Lankan PM promises Tamils more autonomy


FE Team | Published: January 21, 2015 00:00:00 | Updated: November 30, 2026 06:01:00


Sri Lankan police inspect a cache of arms found at a conference venue, where the former government had allowed a private company to maintain an office, in Colombo Tuesday. — AFP

COLOMBO, Jan 20 (agencies): Sri Lanka's new government pledged Tuesday to devolve power to the country's Tamil minority, in a step towards national reconciliation six years after a controversial military offensive crushed a separatist rebellion.
Prime Minister Ranil Wickremesinghe, in his first address to parliament since taking office, said lawmakers needed to bring a political conclusion to the conflict between government troops and Tamil Tiger rebels that ended in 2009.
Critics say the previous regime failed to deal with the ethnic divisions that led to conflict on the island, whose Sinhalese majority has traditionally dominated positions of power.
Wickremesinghe said his government would revive a 1987 constitutional amendment that promised a de facto federal arrangement for the island's Tamil-dominated northern and eastern regions.
"We will implement the 13th amendment within a unitary state," said Wickremesinghe.
Successive governments failed to implement the controversial 13th amendment due to pressure from the Sinhalese population, who saw it as a sell-out to the minority community.
The country's main Tamil political party, the Tamil National Alliance, has distanced itself from demands for a separate homeland and said it accepts power-sharing.

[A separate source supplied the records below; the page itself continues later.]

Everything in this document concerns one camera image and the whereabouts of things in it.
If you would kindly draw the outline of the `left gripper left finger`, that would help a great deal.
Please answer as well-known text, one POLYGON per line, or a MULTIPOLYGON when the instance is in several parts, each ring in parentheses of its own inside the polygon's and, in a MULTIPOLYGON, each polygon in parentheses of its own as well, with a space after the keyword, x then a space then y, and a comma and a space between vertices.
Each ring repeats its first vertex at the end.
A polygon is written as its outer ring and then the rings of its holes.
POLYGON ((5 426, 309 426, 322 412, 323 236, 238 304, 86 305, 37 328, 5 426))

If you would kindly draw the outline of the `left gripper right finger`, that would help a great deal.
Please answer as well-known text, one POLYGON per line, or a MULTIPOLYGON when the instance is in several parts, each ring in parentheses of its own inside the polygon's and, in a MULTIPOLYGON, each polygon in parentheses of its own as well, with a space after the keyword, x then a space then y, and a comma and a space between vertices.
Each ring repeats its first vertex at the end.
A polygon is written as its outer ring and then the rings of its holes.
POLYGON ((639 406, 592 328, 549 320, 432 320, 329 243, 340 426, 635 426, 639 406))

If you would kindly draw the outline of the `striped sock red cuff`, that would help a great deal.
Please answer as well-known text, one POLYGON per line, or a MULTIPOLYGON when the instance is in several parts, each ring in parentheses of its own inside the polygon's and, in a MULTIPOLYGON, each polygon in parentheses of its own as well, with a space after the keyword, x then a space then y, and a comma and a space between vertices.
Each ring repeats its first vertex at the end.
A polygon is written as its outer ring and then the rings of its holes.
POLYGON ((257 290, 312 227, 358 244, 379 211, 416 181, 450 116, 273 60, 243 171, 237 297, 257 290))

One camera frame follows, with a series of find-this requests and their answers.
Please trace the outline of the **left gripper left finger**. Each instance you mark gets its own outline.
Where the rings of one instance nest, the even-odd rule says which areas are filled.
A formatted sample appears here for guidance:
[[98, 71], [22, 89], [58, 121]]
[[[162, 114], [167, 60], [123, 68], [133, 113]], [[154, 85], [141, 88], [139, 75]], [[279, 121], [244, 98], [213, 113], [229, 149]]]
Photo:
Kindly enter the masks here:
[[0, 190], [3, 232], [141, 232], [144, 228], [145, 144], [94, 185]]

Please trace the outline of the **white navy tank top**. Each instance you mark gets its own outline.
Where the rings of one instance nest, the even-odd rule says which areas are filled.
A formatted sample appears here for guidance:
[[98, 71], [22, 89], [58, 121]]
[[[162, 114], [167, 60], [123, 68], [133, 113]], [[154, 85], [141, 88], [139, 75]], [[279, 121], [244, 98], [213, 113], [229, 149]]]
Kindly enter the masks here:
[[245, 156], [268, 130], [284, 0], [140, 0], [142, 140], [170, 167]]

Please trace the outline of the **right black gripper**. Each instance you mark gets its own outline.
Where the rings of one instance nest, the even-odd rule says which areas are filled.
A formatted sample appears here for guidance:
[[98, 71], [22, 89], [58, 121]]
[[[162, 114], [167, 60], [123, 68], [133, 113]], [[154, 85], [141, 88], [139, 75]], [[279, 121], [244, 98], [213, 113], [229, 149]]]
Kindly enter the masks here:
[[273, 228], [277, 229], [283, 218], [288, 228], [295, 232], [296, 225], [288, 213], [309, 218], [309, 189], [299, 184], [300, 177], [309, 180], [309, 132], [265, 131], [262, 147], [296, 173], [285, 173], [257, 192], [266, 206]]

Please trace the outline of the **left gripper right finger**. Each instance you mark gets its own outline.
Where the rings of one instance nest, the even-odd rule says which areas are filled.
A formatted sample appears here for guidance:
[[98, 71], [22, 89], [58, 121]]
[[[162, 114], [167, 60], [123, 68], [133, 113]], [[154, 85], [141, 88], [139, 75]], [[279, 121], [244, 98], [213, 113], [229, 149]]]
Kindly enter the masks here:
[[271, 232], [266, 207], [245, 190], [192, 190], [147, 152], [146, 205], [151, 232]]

Meanwhile:  Sri Lankan police Tuesday seized weapons from a conference centre visited by the pope during his visit to the island after receiving a tip-off that the former president's family allowed arms to be stored there.
Police said the family of Mahinda Rajapakse had allowed a private security firm to keep the weapons at the high-security complex in central Colombo where the pope met leaders of other faiths last week.

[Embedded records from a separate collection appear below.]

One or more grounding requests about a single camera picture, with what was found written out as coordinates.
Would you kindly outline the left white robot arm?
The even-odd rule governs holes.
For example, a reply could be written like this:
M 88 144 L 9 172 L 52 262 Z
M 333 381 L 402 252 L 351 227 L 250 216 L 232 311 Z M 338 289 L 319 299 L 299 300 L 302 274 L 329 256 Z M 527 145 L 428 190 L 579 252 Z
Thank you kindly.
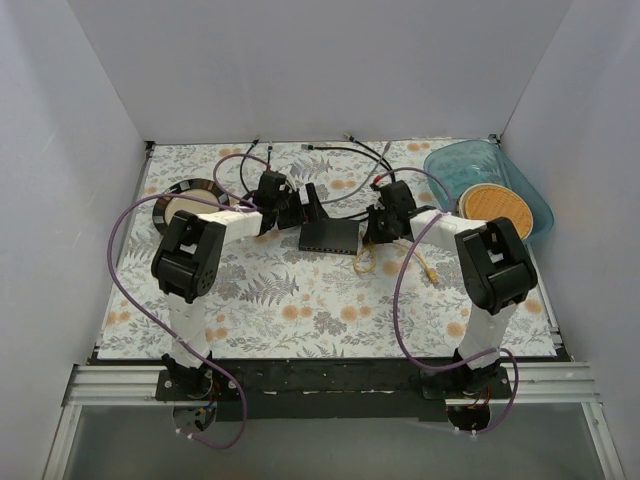
M 213 287 L 223 246 L 258 237 L 273 227 L 287 229 L 326 219 L 315 185 L 305 185 L 307 203 L 287 176 L 266 171 L 248 209 L 213 213 L 177 211 L 168 224 L 151 265 L 151 273 L 166 295 L 169 327 L 175 333 L 171 351 L 162 356 L 171 381 L 193 400 L 205 398 L 213 377 L 204 365 L 211 357 L 206 338 L 203 297 Z

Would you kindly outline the black network switch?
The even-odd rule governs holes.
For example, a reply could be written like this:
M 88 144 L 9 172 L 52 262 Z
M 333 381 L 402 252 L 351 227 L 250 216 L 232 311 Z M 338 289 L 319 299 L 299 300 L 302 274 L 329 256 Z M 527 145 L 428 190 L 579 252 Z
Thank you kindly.
M 360 224 L 349 219 L 322 219 L 301 227 L 298 249 L 315 253 L 356 255 Z

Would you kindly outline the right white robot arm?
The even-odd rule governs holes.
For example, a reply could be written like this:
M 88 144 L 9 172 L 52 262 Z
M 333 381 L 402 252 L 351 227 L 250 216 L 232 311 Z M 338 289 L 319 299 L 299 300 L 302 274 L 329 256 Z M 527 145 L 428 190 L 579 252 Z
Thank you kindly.
M 371 188 L 379 200 L 367 209 L 365 244 L 403 239 L 410 241 L 411 252 L 428 244 L 456 255 L 471 301 L 467 329 L 449 364 L 433 366 L 410 360 L 420 370 L 424 395 L 479 395 L 502 379 L 506 328 L 517 306 L 538 284 L 536 269 L 516 228 L 505 217 L 469 220 L 433 206 L 420 207 L 403 181 L 387 185 L 374 181 Z

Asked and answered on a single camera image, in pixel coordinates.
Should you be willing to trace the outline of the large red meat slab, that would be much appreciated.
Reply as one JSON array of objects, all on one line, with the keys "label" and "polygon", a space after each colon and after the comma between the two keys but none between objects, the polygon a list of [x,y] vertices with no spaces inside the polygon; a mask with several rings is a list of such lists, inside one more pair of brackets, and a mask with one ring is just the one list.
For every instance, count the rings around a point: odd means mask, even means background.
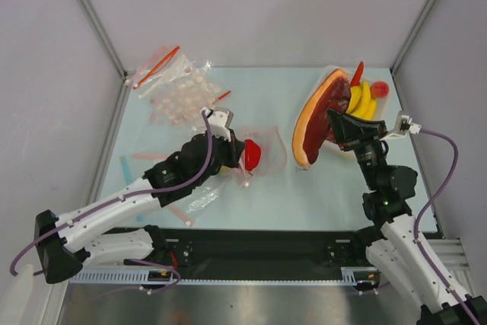
[{"label": "large red meat slab", "polygon": [[308,169],[319,156],[322,144],[331,131],[329,110],[347,111],[351,90],[346,72],[334,68],[320,79],[302,108],[292,136],[292,154],[299,167]]}]

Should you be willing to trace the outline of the clear pink-zip bag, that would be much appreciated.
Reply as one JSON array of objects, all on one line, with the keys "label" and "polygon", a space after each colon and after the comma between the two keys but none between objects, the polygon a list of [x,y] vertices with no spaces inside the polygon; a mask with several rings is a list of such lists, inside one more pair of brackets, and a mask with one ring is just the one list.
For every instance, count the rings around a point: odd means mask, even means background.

They received complaints that the weapons, which were imported by the government, had been used to intimidate political rivals in the run-up to elections earlier this month in which Rajapakse lost power.

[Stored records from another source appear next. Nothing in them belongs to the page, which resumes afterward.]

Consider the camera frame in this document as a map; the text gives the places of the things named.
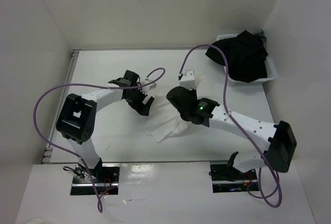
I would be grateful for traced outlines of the white skirt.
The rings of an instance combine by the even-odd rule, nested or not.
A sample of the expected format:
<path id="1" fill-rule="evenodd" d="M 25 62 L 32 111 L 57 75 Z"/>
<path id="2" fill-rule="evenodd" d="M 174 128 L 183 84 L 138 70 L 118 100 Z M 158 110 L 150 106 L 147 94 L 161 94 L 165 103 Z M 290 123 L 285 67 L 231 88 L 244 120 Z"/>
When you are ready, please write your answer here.
<path id="1" fill-rule="evenodd" d="M 154 102 L 148 116 L 141 117 L 144 130 L 157 143 L 181 136 L 190 126 L 166 99 L 165 94 L 153 94 Z"/>

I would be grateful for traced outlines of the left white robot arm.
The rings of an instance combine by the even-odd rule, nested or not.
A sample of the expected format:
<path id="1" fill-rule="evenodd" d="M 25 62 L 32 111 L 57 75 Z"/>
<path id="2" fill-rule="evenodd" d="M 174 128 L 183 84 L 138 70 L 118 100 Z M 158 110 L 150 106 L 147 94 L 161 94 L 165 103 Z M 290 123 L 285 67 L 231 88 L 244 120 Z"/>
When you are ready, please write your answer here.
<path id="1" fill-rule="evenodd" d="M 105 89 L 88 94 L 69 94 L 56 123 L 56 130 L 67 139 L 79 157 L 79 168 L 90 182 L 107 177 L 102 160 L 92 142 L 98 111 L 108 105 L 125 100 L 141 116 L 148 116 L 154 97 L 147 93 L 149 87 L 138 87 L 139 75 L 127 70 L 123 77 L 111 80 Z"/>

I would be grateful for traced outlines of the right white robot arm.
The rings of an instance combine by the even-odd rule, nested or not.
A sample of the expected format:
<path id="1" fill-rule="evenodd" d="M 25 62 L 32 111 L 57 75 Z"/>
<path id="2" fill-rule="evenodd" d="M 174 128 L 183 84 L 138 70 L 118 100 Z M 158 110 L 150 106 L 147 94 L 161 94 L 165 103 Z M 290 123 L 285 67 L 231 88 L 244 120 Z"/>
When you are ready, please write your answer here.
<path id="1" fill-rule="evenodd" d="M 276 172 L 288 172 L 297 147 L 289 123 L 263 122 L 227 111 L 218 102 L 208 98 L 198 99 L 194 90 L 181 86 L 171 89 L 166 98 L 187 122 L 221 129 L 255 142 L 257 149 L 254 151 L 234 152 L 231 155 L 226 167 L 230 178 L 238 179 L 245 172 L 267 165 Z"/>

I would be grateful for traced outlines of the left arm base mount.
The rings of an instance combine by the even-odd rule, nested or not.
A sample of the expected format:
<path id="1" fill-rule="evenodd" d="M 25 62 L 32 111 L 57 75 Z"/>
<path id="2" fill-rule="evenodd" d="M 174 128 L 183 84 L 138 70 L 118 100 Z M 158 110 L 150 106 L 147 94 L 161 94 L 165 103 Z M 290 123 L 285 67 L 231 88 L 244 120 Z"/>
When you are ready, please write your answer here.
<path id="1" fill-rule="evenodd" d="M 95 194 L 88 173 L 79 164 L 76 164 L 74 168 L 64 166 L 63 170 L 73 173 L 71 196 L 90 196 Z M 95 177 L 92 175 L 97 192 L 103 196 L 117 195 L 119 174 L 119 163 L 104 163 L 102 165 L 101 176 Z"/>

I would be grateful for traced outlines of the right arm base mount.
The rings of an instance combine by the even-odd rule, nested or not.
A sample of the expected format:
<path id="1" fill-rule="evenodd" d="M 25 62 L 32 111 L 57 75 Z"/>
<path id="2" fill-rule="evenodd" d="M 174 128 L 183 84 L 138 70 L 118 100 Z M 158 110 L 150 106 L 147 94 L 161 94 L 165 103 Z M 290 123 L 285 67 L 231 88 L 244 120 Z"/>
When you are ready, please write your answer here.
<path id="1" fill-rule="evenodd" d="M 256 170 L 240 172 L 228 168 L 225 162 L 210 164 L 209 176 L 212 180 L 213 193 L 259 191 Z"/>

Another report adds: Sri Lanka's main ethnic Tamil political party has called on the new government to resolve the country's longstanding ethnic conflict, which led to a quarter-century civil war.
 The leader of the Tamil National Alliance, Rajavarothayam Sampanthan, told Parliament on Tuesday that the failure to resolve the issue has caused many of the nation's ills. It was Parliament's first session since President Maithripala Sirisena won election on Jan. 8.